What to do — The data is to be transcribed in full, with nothing missed.

Data for analysis —
Start of Block
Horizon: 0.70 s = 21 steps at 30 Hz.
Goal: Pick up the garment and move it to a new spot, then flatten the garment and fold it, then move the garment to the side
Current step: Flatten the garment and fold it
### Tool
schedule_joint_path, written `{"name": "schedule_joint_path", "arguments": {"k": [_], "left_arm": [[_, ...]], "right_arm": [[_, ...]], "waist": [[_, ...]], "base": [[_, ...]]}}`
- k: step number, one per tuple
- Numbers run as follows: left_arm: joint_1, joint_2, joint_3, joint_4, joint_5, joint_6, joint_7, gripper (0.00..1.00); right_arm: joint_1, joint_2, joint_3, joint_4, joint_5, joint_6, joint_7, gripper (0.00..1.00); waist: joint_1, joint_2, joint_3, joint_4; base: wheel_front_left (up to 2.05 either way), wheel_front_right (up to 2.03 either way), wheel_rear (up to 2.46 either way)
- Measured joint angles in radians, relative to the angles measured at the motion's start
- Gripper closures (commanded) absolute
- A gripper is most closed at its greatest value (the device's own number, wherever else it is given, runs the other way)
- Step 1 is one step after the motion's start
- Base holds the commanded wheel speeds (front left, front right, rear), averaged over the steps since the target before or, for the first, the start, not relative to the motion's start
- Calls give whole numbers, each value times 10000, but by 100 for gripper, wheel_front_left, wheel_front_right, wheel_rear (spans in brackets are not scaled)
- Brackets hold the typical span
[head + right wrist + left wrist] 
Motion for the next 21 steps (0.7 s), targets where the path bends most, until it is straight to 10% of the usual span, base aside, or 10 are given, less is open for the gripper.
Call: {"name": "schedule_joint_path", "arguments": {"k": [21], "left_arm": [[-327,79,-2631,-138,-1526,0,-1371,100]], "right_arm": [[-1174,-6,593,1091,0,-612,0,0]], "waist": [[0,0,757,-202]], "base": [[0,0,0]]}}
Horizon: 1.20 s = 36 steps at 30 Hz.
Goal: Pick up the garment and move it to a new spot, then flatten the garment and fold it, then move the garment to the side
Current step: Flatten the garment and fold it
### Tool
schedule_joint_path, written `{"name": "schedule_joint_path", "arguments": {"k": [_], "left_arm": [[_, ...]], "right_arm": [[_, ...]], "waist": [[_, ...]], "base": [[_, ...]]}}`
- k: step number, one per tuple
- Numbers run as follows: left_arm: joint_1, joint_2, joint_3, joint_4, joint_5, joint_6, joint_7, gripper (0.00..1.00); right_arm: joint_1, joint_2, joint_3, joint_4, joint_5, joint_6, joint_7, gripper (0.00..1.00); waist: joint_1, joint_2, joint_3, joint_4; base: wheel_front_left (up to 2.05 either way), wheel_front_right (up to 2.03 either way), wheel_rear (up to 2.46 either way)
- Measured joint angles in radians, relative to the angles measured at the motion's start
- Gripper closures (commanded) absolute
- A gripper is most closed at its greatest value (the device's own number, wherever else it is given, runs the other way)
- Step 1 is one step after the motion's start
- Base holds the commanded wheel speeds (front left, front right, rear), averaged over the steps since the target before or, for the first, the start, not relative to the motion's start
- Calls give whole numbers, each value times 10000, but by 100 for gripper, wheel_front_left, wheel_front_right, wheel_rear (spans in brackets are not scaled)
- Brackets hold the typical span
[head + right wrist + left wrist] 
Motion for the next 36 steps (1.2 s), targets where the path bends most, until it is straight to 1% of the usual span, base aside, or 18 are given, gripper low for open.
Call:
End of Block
Output —
Horizon: 0.70 s = 21 steps at 30 Hz.
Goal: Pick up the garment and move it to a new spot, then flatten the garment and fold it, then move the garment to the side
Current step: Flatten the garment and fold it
### Tool
schedule_joint_path, written `{"name": "schedule_joint_path", "arguments": {"k": [_], "left_arm": [[_, ...]], "right_arm": [[_, ...]], "waist": [[_, ...]], "base": [[_, ...]]}}`
- k: step number, one per tuple
- Numbers run as follows: left_arm: joint_1, joint_2, joint_3, joint_4, joint_5, joint_6, joint_7, gripper (0.00..1.00); right_arm: joint_1, joint_2, joint_3, joint_4, joint_5, joint_6, joint_7, gripper (0.00..1.00); waist: joint_1, joint_2, joint_3, joint_4; base: wheel_front_left (up to 2.05 either way), wheel_front_right (up to 2.03 either way), wheel_rear (up to 2.46 either way)
- Measured joint angles in radians, relative to the angles measured at the motion's start
- Gripper closures (commanded) absolute
- A gripper is most closed at its greatest value (the device's own number, wherever else it is given, runs the other way)
- Step 1 is one step after the motion's start
- Base holds the commanded wheel speeds (front left, front right, rear), averaged over the steps since the target before or, for the first, the start, not relative to the motion's start
- Calls give whole numbers, each value times 10000, but by 100 for gripper, wheel_front_left, wheel_front_right, wheel_rear (spans in brackets are not scaled)
- Brackets hold the typical span
[head + right wrist + left wrist] 
Motion for the next 21 steps (0.7 s), targets where the path bends most, until it is straight to 10% of the usual span, base aside, or 10 are given, less is open for the gripper.
Call: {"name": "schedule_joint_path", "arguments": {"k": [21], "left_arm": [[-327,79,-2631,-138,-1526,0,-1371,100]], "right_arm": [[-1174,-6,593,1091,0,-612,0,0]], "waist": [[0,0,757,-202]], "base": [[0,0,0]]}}
Horizon: 1.20 s = 36 steps at 30 Hz.
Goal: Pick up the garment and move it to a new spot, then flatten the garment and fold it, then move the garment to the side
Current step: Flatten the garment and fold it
### Tool
schedule_joint_path, written `{"name": "schedule_joint_path", "arguments": {"k": [_], "left_arm": [[_, ...]], "right_arm": [[_, ...]], "waist": [[_, ...]], "base": [[_, ...]]}}`
- k: step number, one per tuple
- Numbers run as follows: left_arm: joint_1, joint_2, joint_3, joint_4, joint_5, joint_6, joint_7, gripper (0.00..1.00); right_arm: joint_1, joint_2, joint_3, joint_4, joint_5, joint_6, joint_7, gripper (0.00..1.00); waist: joint_1, joint_2, joint_3, joint_4; base: wheel_front_left (up to 2.05 either way), wheel_front_right (up to 2.03 either way), wheel_rear (up to 2.46 either way)
- Measured joint angles in radians, relative to the angles measured at the motion's start
- Gripper closures (commanded) absolute
- A gripper is most closed at its greatest value (the device's own number, wherever else it is given, runs the other way)
- Step 1 is one step after the motion's start
- Base holds the commanded wheel speeds (front left, front right, rear), averaged over the steps since the target before or, for the first, the start, not relative to the motion's start
- Calls give whole numbers, each value times 10000, but by 100 for gripper, wheel_front_left, wheel_front_right, wheel_rear (spans in brackets are not scaled)
- Brackets hold the typical span
[head + right wrist + left wrist] 
Motion for the next 36 steps (1.2 s), targets where the path bends most, until it is straight to 1% of the usual span, base aside, or 18 are given, gripper low for open.
Call:

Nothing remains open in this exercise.